#### [WORK REQUIRED]
From the entries below, please output exactly the lines starting at the one containing "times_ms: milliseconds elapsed" and ending at the one containing "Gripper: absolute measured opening", both included.

(Dataset records)

════

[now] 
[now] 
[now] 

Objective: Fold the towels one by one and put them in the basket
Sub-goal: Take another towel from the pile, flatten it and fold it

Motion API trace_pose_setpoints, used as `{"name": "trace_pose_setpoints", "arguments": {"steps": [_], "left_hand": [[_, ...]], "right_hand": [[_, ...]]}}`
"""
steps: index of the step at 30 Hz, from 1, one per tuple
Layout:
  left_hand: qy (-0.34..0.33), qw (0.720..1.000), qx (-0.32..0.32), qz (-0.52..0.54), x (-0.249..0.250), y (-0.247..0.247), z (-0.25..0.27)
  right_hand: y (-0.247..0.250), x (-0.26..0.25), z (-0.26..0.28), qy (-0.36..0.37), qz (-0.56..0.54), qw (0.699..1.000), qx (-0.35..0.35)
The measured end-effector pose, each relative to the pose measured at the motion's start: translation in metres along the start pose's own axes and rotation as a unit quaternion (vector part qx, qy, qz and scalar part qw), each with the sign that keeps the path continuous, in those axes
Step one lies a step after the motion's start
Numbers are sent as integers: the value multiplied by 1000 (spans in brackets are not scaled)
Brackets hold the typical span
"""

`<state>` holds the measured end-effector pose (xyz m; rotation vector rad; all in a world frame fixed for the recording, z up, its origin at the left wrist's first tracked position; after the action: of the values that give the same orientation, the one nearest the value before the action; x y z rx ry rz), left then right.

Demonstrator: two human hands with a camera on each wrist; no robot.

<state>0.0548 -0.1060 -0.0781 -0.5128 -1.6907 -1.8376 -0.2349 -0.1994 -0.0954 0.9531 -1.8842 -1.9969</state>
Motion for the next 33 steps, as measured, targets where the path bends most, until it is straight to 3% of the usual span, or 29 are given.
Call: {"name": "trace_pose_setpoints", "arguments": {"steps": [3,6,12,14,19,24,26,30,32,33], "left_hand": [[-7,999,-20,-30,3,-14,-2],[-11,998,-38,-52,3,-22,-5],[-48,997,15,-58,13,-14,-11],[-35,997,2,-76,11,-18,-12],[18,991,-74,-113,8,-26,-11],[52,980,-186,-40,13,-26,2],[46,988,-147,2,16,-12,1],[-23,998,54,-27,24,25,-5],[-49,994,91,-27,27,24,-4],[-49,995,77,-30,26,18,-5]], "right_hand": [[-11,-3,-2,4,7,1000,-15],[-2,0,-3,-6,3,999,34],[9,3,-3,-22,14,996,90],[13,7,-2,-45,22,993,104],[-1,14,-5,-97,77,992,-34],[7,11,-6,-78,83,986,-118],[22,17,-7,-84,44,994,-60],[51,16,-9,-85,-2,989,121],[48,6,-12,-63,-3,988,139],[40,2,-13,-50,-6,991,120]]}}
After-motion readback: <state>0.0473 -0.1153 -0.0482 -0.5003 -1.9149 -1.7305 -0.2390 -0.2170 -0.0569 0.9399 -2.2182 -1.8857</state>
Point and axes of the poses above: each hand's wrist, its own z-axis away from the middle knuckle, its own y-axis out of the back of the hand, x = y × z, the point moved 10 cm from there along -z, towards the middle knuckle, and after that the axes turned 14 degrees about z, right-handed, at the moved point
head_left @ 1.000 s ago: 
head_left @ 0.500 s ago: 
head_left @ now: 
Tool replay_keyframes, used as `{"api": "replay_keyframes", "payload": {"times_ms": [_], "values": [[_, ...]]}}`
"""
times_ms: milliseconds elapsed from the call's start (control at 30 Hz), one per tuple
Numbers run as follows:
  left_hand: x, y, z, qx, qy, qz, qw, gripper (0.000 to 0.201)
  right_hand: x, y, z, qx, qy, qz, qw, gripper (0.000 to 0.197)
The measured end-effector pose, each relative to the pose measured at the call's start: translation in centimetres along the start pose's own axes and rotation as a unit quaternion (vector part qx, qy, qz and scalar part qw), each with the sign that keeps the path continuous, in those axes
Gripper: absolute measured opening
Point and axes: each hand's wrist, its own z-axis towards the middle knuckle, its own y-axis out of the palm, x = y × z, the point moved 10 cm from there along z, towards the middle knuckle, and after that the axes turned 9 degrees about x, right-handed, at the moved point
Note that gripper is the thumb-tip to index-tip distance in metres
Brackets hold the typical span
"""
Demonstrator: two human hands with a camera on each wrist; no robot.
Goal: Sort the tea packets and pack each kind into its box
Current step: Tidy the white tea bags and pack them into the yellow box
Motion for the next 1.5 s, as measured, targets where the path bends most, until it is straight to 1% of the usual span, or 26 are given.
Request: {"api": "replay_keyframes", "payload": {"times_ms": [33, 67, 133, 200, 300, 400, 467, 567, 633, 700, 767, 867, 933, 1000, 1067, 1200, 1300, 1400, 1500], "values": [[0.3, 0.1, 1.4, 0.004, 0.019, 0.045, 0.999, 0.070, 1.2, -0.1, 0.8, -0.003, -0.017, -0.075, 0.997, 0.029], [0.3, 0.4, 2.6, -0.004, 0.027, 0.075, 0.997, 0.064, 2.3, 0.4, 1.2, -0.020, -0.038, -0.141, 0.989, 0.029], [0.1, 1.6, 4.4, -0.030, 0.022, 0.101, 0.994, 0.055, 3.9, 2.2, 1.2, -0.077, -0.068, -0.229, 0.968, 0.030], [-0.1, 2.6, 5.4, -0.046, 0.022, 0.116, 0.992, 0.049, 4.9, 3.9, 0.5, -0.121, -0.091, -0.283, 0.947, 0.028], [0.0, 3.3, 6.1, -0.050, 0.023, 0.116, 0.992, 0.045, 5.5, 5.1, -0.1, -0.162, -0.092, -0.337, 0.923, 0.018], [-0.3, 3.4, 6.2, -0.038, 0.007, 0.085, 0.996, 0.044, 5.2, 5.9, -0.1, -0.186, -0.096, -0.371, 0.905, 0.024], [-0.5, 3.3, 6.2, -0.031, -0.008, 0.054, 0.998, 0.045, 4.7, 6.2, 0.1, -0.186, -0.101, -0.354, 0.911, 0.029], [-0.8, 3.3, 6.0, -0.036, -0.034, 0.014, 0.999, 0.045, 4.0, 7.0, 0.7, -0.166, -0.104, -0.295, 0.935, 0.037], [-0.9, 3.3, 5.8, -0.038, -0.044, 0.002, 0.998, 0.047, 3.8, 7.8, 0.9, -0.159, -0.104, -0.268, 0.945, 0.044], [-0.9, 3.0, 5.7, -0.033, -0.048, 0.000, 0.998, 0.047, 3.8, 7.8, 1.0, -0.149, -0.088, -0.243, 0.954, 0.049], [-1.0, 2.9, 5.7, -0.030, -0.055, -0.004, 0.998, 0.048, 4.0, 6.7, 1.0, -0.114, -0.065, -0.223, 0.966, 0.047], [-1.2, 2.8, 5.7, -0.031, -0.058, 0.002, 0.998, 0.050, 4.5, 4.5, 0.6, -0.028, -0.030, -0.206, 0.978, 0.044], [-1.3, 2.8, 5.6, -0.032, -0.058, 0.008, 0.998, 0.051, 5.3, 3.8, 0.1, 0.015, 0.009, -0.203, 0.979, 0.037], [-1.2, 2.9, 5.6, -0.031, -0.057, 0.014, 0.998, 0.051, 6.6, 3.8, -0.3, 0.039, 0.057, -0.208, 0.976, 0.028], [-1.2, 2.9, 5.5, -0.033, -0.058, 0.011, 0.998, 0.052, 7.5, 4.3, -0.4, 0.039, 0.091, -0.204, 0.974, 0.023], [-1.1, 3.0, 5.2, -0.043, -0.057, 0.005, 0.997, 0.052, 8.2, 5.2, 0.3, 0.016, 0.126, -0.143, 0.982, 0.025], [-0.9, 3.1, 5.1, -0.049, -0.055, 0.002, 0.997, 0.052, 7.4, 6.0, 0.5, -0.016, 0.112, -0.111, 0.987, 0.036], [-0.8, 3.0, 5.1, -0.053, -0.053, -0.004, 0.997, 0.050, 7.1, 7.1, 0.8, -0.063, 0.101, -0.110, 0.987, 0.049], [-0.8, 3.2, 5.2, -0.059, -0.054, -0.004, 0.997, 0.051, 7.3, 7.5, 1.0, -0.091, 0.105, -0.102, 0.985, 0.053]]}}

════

#### [SOLUTION FOR THIS TASK]
times_ms: milliseconds elapsed from the call's start (control at 30 Hz), one per tuple
Numbers run as follows:
  left_hand: x, y, z, qx, qy, qz, qw, gripper (0.000 to 0.201)
  right_hand: x, y, z, qx, qy, qz, qw, gripper (0.000 to 0.197)
The measured end-effector pose, each relative to the pose measured at the call's start: translation in centimetres along the start pose's own axes and rotation as a unit quaternion (vector part qx, qy, qz and scalar part qw), each with the sign that keeps the path continuous, in those axes
Gripper: absolute measured opening

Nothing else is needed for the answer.